Child's Pose (Balasana)

One common complaint among pregnant women is lower back pain caused by the additional weight in their tummies. The Balasana or Child's Pose addresses this by stretching not only the back muscles but also helping open up your hips (which will greatly help later on to make childbirth a bit easier). For the prenatal version of this pose, make sure your knees and legs are separated wide enough to make room for your belly as you bend forward and stretch your arms out in front of you.

Cat-Cow Pose (Marjarasana-Bidalasana)

The Cat-Cow Pose also works to relieve lower back pain, but also to work and loosen the hips around the muscles and exercise the arms and knees and prevent the muscles from atrophy. The prenatal version of this pose is no different from the regular version, except you may want to wear yoga pants that have belly support, and exercise more caution when 'dropping' your belly.
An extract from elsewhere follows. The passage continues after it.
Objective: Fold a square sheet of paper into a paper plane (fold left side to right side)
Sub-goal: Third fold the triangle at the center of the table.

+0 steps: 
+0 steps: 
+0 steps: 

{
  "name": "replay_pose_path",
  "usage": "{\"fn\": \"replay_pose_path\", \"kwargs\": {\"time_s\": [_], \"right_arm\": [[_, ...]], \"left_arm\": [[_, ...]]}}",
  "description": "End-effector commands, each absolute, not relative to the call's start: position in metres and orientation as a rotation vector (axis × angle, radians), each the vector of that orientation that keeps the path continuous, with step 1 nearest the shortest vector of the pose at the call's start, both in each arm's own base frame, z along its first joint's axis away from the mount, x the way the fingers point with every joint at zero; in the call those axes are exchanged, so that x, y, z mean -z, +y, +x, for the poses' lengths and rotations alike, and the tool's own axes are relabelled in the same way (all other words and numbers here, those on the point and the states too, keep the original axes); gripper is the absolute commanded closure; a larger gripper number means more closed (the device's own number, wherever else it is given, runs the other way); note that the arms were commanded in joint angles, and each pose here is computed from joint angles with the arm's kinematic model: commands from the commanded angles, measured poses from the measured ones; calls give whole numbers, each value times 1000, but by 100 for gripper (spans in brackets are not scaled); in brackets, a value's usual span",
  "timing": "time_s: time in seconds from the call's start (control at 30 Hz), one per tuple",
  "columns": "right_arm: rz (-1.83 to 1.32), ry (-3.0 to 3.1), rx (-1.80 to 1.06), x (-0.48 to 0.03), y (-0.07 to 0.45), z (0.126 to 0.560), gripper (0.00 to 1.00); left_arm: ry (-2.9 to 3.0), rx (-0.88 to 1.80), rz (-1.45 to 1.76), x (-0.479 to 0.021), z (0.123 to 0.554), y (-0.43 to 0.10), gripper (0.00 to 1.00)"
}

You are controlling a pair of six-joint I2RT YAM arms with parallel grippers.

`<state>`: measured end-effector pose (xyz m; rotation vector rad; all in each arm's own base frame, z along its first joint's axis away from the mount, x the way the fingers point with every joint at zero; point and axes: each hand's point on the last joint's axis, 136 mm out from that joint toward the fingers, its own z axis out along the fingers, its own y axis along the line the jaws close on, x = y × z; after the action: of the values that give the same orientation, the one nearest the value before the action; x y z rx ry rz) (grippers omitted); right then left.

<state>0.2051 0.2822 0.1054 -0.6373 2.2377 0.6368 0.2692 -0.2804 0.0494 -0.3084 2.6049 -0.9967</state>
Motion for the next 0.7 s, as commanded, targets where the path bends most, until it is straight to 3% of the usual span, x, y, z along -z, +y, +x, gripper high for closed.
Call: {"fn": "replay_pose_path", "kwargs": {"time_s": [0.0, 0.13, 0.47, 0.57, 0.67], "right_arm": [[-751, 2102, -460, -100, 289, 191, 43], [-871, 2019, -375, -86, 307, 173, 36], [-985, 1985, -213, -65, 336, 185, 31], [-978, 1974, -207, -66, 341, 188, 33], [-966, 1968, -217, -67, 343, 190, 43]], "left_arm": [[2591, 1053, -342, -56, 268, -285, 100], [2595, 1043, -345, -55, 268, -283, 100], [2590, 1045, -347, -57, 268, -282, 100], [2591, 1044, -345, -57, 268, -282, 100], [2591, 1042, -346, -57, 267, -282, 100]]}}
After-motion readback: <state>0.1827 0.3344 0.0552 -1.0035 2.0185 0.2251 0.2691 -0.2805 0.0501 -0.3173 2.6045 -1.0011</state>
Cobbler's Pose (Baddha Konasana)

The thighs and hips are among the areas that often get neglected in terms of exercise when women approach their third trimester. The Cobbler's Pose is a simple move to stretch the thigh muscles and those around the hips. It helps improve stability and relieve pain in the pubic bone area. When you do this pose, sit with your back straight and slowly bring the soles of your feet towards your groin. You may want to do it one leg at a time to avoid strain and discomfort.

Supported Bridge Pose (Setu Bandha Sarvangasana)

Inversions and back bends do wonders in relieving back pain. The Supported Bridge Pose is ideal for pregnant women because it not only stretches the back, it also exercises and strengthens the arm and leg muscles, and loosen the hip muscles. You do this pose by first lying on your back with your knees bent and then using your leg muscles to lift your back and buttocks off the mat. Another benefit of this pose is it improves spinal alignment and promotes proper posture.

Downward Facing Dog (Adho Mukha Svanasana)

This pose stretches the hamstrings and the back muscles, and can easily be done by women even in their third trimester. However, you may need someone to spot or assist you just in case your hands slip, etc. Apart from Downward Dog, standing poses like the Warrior and Side Angle Stretch are also recommended poses because they do not cause strain in the stomach area.

It's important for women to still remain physically active during pregnancy to prevent muscle atrophy and make their bodies better capable in coping with the physical and hormonal changes of pregnancy. Just always remember to practice extra caution when doing prenatal yoga poses to ensure you and your baby remain safe and healthy.